ASSIGNMENT: Using the material below, return exactly the lines between the one holding "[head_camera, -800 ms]" and the one holding "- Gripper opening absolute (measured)", inclusive, and no others.

SUPPLIED MATERIAL:
=-=-=-=-=

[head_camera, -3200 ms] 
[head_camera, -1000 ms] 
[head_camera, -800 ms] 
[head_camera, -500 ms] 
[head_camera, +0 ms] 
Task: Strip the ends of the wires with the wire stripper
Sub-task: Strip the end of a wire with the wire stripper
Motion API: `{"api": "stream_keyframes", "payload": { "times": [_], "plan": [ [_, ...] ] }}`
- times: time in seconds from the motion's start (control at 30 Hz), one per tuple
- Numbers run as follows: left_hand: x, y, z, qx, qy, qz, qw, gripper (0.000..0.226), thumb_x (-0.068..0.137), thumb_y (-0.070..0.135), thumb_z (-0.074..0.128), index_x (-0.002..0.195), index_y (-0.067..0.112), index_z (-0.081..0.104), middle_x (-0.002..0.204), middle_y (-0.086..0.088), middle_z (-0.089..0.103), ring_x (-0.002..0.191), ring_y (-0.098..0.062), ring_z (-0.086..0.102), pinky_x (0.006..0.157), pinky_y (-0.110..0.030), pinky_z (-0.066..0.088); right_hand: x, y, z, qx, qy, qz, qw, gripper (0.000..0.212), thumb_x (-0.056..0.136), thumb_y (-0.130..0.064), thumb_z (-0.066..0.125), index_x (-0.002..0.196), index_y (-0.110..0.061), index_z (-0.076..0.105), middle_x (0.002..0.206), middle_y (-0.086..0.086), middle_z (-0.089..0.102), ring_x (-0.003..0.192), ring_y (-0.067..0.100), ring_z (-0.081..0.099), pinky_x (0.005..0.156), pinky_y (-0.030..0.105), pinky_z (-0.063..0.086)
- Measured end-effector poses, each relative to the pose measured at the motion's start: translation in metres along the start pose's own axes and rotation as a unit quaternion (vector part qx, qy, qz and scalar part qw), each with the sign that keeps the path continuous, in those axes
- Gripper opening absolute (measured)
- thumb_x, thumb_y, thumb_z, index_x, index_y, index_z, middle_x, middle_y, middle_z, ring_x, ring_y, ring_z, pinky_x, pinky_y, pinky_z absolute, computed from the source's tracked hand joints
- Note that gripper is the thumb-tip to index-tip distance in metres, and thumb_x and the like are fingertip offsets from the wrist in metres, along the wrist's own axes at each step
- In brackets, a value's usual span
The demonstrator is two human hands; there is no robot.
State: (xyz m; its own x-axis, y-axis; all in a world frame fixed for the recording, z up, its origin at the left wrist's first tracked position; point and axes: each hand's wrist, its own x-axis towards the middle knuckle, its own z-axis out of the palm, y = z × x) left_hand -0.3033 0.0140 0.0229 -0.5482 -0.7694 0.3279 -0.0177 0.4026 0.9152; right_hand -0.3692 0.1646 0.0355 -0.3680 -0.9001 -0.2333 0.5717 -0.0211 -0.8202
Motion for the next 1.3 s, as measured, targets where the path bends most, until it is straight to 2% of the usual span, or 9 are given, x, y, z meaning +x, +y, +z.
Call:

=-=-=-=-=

RESPONSE AREA:
[head_camera, -800 ms] 
[head_camera, -500 ms] 
[head_camera, +0 ms] 
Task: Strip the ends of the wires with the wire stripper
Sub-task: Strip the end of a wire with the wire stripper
Motion API: `{"api": "stream_keyframes", "payload": { "times": [_], "plan": [ [_, ...] ] }}`
- times: time in seconds from the motion's start (control at 30 Hz), one per tuple
- Numbers run as follows: left_hand: x, y, z, qx, qy, qz, qw, gripper (0.000..0.226), thumb_x (-0.068..0.137), thumb_y (-0.070..0.135), thumb_z (-0.074..0.128), index_x (-0.002..0.195), index_y (-0.067..0.112), index_z (-0.081..0.104), middle_x (-0.002..0.204), middle_y (-0.086..0.088), middle_z (-0.089..0.103), ring_x (-0.002..0.191), ring_y (-0.098..0.062), ring_z (-0.086..0.102), pinky_x (0.006..0.157), pinky_y (-0.110..0.030), pinky_z (-0.066..0.088); right_hand: x, y, z, qx, qy, qz, qw, gripper (0.000..0.212), thumb_x (-0.056..0.136), thumb_y (-0.130..0.064), thumb_z (-0.066..0.125), index_x (-0.002..0.196), index_y (-0.110..0.061), index_z (-0.076..0.105), middle_x (0.002..0.206), middle_y (-0.086..0.086), middle_z (-0.089..0.102), ring_x (-0.003..0.192), ring_y (-0.067..0.100), ring_z (-0.081..0.099), pinky_x (0.005..0.156), pinky_y (-0.030..0.105), pinky_z (-0.063..0.086)
- Measured end-effector poses, each relative to the pose measured at the motion's start: translation in metres along the start pose's own axes and rotation as a unit quaternion (vector part qx, qy, qz and scalar part qw), each with the sign that keeps the path continuous, in those axes
- Gripper opening absolute (measured)

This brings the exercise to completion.